TORINO – La marcia popolare è stata pacifica, come annunciato dagli organizzatori. Ma quando è calata la notte, attorno al cantiere della Tav Torino-Lione sono ripresi i disordini, con un nuovo assalto al cantiere e il lancio di pietre contro le forze dell’ordine, che hanno risposto con lacrimogeni e idranti. Una poliziotta è stata ferita. Il noto attivista pacifista No Tav Turi Vaccaro è stato fermato.

Scene già viste molte volte nella Valle di Susa in cui si lavora alla nuova linea ferroviaria ad Alta Velocità.
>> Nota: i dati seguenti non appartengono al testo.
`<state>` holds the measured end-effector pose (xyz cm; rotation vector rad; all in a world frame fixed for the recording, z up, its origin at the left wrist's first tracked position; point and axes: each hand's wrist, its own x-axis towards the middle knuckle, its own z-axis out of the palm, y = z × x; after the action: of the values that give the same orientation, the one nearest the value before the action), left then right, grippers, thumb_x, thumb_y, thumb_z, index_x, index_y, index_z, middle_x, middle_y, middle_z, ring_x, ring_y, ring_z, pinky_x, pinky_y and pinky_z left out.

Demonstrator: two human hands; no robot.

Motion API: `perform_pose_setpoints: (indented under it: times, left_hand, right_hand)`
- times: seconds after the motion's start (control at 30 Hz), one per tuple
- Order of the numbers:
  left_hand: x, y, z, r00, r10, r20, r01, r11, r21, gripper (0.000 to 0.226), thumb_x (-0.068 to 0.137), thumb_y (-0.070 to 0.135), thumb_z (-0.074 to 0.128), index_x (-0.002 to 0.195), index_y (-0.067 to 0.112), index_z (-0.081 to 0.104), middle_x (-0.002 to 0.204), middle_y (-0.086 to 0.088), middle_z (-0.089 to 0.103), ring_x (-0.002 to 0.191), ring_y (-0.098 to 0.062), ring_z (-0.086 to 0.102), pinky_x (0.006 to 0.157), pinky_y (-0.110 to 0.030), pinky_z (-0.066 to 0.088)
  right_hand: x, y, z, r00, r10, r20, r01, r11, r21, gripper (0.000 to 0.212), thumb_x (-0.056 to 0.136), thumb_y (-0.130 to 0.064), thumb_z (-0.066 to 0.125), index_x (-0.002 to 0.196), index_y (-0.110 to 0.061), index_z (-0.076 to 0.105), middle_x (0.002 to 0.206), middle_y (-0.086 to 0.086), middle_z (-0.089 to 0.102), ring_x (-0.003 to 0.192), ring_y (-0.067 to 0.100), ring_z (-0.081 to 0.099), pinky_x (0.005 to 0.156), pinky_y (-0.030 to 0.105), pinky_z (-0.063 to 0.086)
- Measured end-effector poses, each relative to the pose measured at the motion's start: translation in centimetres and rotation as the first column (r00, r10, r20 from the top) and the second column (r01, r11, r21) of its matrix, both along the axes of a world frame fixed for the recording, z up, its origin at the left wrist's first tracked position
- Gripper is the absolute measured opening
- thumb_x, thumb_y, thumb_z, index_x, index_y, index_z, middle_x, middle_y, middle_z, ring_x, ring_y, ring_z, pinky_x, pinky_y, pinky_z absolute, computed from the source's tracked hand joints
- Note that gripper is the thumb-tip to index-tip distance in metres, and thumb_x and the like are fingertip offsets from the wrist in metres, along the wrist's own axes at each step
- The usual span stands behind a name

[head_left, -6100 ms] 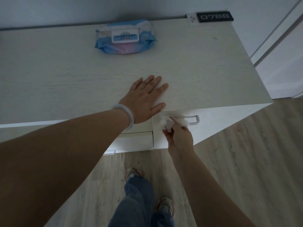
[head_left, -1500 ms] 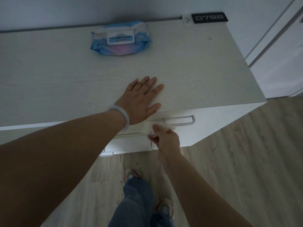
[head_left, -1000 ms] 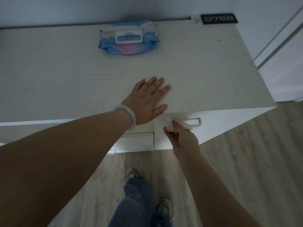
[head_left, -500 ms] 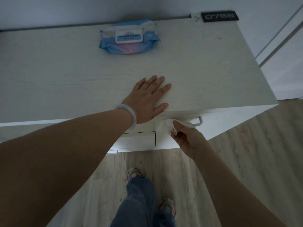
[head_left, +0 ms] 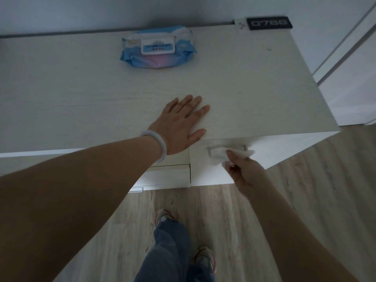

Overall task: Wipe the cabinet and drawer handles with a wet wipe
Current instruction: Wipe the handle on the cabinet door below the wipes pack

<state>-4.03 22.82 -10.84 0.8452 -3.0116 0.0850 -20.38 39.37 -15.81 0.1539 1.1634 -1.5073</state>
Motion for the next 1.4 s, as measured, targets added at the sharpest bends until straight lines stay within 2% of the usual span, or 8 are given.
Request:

E che cancella di colpo gli slogan, i balli e le canzoni della protesta alla luce del sole. Circa 250 gli attivisti in serata hanno preso d’assalto le recinzioni, nella zona dei vigneti dell’Avanà.

A scatenare l’attacco, partito dalla zona di Gravella, dove molti antagonisti si erano radunati alla fine della manifestazione pacifica di sabato pomeriggio, il fermo, a scopo di identificazione, di Turi Vaccaro. Il noto attivista pacifista No Tav, che sabato ha preso parte al sit-in in Val Clarea, nei giorni scorsi era stato protagonista di un blitz nella ditta Martina di Susa, impegnata nei lavori della Torino-Lione, e aveva danneggiato un suo mezzo versando acqua e sabbia nel serbatoio. Rilasciato poco dopo il fermo, agli occhi degli antagonisti la notizia che Turi Vaccaro ‘fosse nelle mani del nemico’ è stata la scintilla che ha acceso la miccia della protesta violenta. E che, dopo l’assalto di giovedì notte a colpi di razzi e bombe carta, ha fatto tornare la guerriglia.